In a living room in 1975, I spent an evening with a group of w omen poets, some of whom had children.  One had brought hers along, and they slept or played in adjoining rooms.  We talked of poetry, and also of infanticide, of the case of a local woman, the mother of eight, who had been in sever depression since the birth of her third child, and who had recently murdered and decapitated her two youngest, on her suburban front lawn.  Several women in the group, feeling a direct connection with her desperation, had signed a letter to the local newspaper protesting the way her act was perceived by the press and handled by the community mental health system.  Every woman in that room who had children, every poet, could identify with her.  We spoke of the wells of anger that her story cleft open in us.  We spoke of our own moments of murderous anger at our children, because there was no one and nothing else on which to discharge anger.  We spoke in the sometimes tentative, sometimes rising, sometimes bitterly witty, unrhetorical tones and language of women who had met together over our common work, poetry, and who found another common ground in an unacceptable, but undeniable anger.  The words are being spoken now, are being written down; the taboos are being broken, the masks of motherhood are cracking through.

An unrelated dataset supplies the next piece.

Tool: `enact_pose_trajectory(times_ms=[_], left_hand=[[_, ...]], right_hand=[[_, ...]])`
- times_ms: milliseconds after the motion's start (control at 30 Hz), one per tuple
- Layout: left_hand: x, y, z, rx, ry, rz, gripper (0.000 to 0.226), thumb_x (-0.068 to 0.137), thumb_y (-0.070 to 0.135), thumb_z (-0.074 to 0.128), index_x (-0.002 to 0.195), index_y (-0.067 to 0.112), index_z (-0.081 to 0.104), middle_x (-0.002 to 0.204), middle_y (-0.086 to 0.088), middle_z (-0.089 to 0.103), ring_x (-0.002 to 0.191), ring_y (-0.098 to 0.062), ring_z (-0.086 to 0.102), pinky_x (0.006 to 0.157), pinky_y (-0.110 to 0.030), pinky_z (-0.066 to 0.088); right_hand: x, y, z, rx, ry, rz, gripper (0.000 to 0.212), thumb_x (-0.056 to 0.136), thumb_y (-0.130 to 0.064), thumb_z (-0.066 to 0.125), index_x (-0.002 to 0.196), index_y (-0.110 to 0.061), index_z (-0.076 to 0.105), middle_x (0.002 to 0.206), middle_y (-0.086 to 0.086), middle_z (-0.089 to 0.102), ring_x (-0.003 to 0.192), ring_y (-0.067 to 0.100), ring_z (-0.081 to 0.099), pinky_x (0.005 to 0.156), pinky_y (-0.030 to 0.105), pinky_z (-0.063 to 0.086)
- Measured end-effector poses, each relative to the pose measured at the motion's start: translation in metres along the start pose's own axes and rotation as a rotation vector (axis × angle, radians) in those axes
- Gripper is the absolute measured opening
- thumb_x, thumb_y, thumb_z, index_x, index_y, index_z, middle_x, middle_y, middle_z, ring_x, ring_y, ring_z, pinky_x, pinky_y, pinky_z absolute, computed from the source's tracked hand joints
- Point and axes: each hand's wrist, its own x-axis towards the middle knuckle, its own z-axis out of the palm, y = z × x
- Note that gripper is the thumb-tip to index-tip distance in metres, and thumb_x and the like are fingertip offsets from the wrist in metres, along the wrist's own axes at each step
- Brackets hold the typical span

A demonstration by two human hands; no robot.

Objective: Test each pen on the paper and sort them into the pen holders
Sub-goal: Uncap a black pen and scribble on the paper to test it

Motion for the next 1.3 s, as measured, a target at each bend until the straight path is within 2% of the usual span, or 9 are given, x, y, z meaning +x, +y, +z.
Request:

    For centuries no one talked of these feelings.  I became a mother in the family-centered, consumer-oriented, Freudian-American world of the 1950s.  My husband spoke eagerly of children we would have; my parents-in-law awaited the birth of their grandchild.  I had no idea of what I wanted, what I could or could not choose.  I only knew that to have a child was to assume adult womanhood to the full, to prove myself, to be ‘like other women.’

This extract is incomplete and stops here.